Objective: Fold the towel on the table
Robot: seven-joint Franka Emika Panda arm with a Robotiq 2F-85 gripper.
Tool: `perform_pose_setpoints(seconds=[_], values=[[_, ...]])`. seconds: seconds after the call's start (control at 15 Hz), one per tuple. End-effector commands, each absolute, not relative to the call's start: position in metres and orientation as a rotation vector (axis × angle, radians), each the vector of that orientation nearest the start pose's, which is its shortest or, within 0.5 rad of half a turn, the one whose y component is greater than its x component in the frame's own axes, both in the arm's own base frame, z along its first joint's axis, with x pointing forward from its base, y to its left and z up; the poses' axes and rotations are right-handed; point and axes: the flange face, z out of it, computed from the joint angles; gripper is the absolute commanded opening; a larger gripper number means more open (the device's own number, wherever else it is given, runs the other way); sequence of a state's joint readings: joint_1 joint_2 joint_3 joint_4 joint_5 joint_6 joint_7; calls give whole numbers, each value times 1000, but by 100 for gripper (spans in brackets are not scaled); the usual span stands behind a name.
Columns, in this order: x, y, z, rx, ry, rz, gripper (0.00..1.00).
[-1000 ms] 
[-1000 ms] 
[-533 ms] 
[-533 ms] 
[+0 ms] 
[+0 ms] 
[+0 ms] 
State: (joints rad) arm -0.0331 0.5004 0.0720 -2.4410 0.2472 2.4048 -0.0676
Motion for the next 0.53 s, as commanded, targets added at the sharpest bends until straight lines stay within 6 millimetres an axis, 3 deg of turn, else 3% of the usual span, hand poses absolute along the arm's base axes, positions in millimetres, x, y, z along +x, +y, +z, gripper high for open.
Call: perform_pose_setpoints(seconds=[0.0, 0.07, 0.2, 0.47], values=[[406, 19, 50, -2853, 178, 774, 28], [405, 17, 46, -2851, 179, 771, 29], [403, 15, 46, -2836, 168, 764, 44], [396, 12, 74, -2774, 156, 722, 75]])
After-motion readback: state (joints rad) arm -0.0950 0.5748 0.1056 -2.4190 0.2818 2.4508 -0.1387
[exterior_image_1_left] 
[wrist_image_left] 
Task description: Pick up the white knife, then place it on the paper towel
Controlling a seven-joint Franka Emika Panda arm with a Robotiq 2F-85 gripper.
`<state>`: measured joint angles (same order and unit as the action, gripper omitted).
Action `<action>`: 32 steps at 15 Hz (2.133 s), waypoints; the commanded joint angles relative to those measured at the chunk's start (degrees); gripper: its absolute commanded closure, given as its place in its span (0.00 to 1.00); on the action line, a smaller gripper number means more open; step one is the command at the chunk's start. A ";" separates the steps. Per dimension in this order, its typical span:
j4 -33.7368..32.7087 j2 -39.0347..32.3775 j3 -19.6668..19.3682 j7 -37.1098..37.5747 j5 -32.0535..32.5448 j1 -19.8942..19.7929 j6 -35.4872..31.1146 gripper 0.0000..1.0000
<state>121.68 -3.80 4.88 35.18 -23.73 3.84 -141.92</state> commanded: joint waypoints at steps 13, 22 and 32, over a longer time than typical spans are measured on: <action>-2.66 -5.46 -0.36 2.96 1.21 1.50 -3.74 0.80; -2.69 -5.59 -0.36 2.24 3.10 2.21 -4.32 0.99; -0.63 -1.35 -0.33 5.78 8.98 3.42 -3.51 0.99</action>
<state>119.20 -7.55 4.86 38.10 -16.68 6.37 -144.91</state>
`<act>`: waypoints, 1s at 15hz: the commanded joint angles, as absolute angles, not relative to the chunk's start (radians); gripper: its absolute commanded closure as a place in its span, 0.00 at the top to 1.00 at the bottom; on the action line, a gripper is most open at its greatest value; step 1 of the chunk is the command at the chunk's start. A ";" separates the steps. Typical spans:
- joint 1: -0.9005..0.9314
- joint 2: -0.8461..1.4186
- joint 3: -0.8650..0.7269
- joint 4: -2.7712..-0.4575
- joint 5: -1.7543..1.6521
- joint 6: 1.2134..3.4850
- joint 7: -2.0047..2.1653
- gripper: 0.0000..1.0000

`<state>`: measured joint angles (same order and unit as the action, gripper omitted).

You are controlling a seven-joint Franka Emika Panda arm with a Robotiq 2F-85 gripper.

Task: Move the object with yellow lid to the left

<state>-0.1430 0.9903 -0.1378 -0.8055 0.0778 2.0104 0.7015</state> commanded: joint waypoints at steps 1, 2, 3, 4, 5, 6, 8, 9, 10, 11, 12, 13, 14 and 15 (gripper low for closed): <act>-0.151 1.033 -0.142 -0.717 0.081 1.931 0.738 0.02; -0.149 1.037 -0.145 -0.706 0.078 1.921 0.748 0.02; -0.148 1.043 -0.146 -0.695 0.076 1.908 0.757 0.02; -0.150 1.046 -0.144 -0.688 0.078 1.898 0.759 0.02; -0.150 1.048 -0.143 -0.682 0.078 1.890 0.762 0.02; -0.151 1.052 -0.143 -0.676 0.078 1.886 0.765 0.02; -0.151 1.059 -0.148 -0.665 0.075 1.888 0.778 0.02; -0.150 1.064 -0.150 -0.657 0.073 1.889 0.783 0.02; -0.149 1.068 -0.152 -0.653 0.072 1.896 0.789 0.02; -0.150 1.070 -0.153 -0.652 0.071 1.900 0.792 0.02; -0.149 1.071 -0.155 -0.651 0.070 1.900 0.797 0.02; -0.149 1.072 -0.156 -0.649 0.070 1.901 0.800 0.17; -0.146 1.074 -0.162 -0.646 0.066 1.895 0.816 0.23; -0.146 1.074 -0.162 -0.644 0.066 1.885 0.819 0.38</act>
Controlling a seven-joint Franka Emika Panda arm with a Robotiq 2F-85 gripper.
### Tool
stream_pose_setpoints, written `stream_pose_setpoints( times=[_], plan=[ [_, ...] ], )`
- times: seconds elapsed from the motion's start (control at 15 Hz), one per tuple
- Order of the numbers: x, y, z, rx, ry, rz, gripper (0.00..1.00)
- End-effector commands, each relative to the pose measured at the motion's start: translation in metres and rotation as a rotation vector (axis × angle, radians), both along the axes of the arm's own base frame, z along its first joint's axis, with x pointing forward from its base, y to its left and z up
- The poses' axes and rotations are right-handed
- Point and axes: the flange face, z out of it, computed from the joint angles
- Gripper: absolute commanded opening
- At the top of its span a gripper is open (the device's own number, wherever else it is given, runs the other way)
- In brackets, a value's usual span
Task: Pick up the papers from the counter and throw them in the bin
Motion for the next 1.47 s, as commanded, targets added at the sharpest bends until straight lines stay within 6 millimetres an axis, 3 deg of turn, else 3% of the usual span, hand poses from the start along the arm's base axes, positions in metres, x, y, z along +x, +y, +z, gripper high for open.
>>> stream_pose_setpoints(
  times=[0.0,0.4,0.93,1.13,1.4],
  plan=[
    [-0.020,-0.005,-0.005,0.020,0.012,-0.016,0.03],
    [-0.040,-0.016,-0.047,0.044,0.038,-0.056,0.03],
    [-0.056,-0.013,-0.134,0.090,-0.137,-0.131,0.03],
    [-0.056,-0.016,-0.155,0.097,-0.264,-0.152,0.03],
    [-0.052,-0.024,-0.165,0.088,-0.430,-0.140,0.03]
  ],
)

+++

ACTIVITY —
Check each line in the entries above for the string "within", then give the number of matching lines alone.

RESPONSE —
3